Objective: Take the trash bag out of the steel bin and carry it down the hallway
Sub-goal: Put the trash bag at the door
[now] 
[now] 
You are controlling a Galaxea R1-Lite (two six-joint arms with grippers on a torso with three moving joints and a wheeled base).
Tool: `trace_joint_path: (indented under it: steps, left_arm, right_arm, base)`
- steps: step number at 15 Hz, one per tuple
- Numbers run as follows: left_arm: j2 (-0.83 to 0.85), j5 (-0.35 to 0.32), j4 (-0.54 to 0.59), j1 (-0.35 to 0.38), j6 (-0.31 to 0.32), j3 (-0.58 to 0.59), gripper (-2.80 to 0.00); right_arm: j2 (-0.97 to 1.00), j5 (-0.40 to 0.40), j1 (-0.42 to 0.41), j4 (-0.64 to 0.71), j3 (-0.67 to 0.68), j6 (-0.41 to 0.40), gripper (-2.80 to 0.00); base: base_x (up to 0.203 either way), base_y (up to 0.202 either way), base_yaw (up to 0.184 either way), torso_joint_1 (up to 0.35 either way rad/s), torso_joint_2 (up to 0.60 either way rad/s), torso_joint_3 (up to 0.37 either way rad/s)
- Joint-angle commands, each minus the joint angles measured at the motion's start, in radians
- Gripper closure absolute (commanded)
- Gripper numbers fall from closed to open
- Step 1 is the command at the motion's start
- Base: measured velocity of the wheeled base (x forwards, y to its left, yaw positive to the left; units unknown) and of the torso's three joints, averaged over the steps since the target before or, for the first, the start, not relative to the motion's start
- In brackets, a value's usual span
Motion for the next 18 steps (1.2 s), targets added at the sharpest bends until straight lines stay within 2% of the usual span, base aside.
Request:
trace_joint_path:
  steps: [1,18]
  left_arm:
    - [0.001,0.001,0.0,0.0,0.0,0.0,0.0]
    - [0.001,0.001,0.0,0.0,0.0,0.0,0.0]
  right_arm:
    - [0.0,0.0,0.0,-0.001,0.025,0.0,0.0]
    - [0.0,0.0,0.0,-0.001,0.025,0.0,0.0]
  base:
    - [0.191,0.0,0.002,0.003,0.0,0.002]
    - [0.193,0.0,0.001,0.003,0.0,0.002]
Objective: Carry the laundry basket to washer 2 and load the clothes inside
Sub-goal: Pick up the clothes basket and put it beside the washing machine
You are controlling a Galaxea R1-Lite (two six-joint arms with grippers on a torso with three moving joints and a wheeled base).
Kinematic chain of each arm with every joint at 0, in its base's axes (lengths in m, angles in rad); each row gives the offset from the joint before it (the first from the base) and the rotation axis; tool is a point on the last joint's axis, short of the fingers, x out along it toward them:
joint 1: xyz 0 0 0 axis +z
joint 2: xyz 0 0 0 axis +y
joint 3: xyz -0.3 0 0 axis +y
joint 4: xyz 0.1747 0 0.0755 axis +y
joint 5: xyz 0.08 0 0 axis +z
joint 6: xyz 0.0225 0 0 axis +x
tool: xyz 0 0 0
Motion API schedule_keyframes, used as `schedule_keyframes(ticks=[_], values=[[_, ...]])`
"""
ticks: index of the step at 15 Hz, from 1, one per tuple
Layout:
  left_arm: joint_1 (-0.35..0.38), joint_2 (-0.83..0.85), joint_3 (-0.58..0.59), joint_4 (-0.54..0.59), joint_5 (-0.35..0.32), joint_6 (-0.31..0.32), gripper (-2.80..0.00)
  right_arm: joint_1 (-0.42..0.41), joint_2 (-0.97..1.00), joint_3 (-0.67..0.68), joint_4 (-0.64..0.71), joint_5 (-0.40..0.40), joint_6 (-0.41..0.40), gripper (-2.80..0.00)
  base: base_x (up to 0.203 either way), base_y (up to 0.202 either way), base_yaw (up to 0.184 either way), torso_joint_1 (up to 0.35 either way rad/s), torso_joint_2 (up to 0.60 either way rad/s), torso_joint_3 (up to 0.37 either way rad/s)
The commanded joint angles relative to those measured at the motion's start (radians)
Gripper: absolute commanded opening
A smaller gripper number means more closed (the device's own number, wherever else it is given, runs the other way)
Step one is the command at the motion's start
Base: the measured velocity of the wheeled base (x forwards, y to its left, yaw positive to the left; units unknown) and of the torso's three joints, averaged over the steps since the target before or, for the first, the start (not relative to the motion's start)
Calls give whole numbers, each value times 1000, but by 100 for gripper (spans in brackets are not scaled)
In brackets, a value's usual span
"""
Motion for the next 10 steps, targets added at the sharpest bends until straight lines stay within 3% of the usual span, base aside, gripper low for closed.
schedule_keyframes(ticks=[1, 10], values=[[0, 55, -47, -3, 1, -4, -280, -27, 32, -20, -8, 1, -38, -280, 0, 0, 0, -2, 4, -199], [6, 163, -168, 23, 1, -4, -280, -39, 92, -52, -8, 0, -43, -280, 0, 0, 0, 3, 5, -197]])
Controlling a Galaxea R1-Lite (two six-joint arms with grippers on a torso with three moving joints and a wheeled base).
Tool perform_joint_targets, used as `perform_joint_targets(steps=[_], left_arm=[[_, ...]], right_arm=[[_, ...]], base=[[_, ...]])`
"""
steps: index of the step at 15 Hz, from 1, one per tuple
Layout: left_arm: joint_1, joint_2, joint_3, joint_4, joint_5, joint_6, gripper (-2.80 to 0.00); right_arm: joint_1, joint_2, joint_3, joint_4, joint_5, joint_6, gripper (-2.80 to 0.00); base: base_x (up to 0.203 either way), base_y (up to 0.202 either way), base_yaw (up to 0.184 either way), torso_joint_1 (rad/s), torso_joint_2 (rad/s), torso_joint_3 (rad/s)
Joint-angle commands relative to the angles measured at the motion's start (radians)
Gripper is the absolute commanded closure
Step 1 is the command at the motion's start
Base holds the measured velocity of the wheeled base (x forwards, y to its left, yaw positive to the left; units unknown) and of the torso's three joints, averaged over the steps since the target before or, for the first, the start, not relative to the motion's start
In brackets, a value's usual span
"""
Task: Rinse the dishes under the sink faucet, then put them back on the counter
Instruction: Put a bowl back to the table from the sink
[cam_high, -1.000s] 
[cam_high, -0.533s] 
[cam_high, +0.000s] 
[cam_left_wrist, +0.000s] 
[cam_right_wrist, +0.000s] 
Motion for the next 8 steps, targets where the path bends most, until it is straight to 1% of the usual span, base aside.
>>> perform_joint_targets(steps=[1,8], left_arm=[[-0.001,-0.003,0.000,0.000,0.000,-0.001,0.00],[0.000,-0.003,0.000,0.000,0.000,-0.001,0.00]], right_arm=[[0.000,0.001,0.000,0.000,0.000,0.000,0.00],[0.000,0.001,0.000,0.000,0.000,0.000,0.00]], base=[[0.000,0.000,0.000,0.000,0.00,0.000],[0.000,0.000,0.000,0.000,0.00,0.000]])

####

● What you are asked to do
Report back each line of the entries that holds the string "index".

● Task result
ticks: index of the step at 15 Hz, from 1, one per tuple
steps: index of the step at 15 Hz, from 1, one per tuple

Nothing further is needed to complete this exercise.